::: Stored data :::
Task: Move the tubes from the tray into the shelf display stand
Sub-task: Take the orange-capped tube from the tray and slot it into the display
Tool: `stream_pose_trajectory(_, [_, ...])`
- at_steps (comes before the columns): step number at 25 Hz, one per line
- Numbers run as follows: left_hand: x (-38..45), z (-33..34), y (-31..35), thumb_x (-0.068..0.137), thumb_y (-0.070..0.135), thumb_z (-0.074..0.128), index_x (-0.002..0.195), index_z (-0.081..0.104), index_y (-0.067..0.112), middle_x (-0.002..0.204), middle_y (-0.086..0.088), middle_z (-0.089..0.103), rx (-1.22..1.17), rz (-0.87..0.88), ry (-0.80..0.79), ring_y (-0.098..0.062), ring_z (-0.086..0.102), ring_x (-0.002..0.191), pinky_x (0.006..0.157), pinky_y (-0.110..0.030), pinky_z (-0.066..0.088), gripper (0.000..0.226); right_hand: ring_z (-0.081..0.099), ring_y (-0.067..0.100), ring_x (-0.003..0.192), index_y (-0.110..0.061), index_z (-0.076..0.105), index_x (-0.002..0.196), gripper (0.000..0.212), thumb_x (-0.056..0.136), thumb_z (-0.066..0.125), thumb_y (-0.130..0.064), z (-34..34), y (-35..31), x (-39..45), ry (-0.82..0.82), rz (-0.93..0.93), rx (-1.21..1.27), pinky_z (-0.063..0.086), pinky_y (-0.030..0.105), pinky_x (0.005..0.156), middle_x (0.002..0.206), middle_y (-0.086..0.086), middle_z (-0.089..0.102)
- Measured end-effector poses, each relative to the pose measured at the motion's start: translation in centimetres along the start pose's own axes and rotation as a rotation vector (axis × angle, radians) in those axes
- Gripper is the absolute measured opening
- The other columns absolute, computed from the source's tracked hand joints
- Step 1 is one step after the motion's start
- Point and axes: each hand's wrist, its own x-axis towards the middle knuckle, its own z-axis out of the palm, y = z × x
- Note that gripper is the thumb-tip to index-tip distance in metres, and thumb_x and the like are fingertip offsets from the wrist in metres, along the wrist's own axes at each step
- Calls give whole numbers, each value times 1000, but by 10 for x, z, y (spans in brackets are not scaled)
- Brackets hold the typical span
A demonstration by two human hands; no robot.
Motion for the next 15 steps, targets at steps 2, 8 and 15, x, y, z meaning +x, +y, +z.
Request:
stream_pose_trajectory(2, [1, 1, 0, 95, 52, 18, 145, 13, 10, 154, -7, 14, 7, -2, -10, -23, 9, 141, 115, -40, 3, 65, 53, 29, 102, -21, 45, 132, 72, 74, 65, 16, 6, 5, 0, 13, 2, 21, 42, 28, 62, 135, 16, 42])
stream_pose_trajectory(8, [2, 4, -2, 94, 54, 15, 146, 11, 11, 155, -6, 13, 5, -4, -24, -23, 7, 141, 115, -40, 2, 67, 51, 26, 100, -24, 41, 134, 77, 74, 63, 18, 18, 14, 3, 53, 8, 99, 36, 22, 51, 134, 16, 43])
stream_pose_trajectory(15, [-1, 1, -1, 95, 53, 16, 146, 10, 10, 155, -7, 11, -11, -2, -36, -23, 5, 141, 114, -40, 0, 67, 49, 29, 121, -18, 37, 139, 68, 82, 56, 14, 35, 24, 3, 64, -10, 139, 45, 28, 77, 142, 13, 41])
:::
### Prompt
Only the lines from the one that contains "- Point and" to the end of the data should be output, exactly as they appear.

### Completed exercise
- Point and axes: each hand's wrist, its own x-axis towards the middle knuckle, its own z-axis out of the palm, y = z × x
- Note that gripper is the thumb-tip to index-tip distance in metres, and thumb_x and the like are fingertip offsets from the wrist in metres, along the wrist's own axes at each step
- Calls give whole numbers, each value times 1000, but by 10 for x, z, y (spans in brackets are not scaled)
- Brackets hold the typical span
A demonstration by two human hands; no robot.
Motion for the next 15 steps, targets at steps 2, 8 and 15, x, y, z meaning +x, +y, +z.
Request:
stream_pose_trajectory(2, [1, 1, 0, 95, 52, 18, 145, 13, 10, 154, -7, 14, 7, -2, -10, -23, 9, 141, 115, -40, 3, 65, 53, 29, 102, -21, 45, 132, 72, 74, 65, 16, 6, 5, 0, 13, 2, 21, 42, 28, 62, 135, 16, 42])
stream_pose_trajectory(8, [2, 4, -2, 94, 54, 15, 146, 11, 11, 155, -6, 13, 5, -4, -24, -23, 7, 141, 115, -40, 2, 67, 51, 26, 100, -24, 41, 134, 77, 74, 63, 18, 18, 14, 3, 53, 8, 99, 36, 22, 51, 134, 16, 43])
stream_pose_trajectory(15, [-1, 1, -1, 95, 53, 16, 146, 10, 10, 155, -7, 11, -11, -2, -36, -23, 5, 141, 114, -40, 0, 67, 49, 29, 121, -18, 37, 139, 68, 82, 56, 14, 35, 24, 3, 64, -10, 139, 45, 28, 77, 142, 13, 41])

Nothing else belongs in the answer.